Each line below that holds the word "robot" counts once. Say how many such lines there are, and no more.

(Records excerpted from a collection)
____

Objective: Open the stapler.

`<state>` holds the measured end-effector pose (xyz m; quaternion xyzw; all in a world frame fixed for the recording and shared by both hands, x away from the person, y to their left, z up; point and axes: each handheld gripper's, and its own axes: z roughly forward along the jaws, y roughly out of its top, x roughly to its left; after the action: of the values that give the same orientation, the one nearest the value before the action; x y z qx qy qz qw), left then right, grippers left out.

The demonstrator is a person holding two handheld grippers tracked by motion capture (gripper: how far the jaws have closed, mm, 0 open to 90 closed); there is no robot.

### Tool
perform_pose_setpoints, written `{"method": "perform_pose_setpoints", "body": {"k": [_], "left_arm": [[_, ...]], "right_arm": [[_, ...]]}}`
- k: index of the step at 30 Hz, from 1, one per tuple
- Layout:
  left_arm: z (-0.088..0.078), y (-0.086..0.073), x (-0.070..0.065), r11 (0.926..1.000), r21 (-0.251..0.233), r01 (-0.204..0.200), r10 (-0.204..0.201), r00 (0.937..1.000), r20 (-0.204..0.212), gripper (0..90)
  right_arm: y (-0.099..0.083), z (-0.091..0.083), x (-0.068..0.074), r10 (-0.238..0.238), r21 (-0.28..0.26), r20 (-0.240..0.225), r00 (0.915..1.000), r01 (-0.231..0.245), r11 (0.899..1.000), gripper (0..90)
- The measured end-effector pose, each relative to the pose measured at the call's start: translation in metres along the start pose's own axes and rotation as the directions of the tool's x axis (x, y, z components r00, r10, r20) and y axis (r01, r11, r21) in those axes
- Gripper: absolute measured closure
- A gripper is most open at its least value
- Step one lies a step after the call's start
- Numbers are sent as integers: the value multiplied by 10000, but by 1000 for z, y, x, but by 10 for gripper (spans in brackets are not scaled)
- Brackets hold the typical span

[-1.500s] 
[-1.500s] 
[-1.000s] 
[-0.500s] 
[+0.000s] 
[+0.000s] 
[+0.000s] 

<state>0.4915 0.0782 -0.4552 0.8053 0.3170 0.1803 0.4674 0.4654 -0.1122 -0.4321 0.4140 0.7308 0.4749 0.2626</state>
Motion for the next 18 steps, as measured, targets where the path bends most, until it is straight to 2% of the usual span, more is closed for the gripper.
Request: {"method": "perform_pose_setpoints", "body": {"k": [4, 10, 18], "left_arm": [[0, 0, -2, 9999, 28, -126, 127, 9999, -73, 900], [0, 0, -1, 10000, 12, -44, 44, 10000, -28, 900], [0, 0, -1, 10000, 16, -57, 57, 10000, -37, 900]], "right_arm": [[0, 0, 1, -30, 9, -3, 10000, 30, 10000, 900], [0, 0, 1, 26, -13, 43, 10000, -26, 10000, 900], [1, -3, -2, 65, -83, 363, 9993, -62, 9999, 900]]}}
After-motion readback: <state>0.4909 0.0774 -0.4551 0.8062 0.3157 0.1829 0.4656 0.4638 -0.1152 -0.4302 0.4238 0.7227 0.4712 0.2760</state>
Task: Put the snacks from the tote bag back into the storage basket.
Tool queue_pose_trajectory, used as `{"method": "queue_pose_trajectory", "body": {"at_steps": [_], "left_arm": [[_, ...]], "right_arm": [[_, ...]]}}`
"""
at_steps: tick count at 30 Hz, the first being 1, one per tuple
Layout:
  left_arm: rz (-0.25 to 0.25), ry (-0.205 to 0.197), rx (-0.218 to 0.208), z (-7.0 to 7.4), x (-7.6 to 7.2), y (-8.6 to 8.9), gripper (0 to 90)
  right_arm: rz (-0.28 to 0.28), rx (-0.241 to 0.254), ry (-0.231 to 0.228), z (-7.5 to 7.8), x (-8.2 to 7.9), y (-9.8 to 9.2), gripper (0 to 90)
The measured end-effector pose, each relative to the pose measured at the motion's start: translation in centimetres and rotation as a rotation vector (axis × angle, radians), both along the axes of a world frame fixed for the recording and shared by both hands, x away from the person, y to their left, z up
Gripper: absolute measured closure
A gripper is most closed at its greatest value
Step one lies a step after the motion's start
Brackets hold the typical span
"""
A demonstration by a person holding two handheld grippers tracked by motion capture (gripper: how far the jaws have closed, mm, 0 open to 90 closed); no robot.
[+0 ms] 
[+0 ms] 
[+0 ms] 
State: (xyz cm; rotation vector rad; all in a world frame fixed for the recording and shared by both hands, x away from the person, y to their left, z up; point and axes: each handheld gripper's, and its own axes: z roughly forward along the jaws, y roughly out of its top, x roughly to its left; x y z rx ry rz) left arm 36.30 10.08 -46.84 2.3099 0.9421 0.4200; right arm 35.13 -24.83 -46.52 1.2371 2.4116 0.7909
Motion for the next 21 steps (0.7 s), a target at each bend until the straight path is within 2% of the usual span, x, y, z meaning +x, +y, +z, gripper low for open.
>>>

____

→ Your solution
2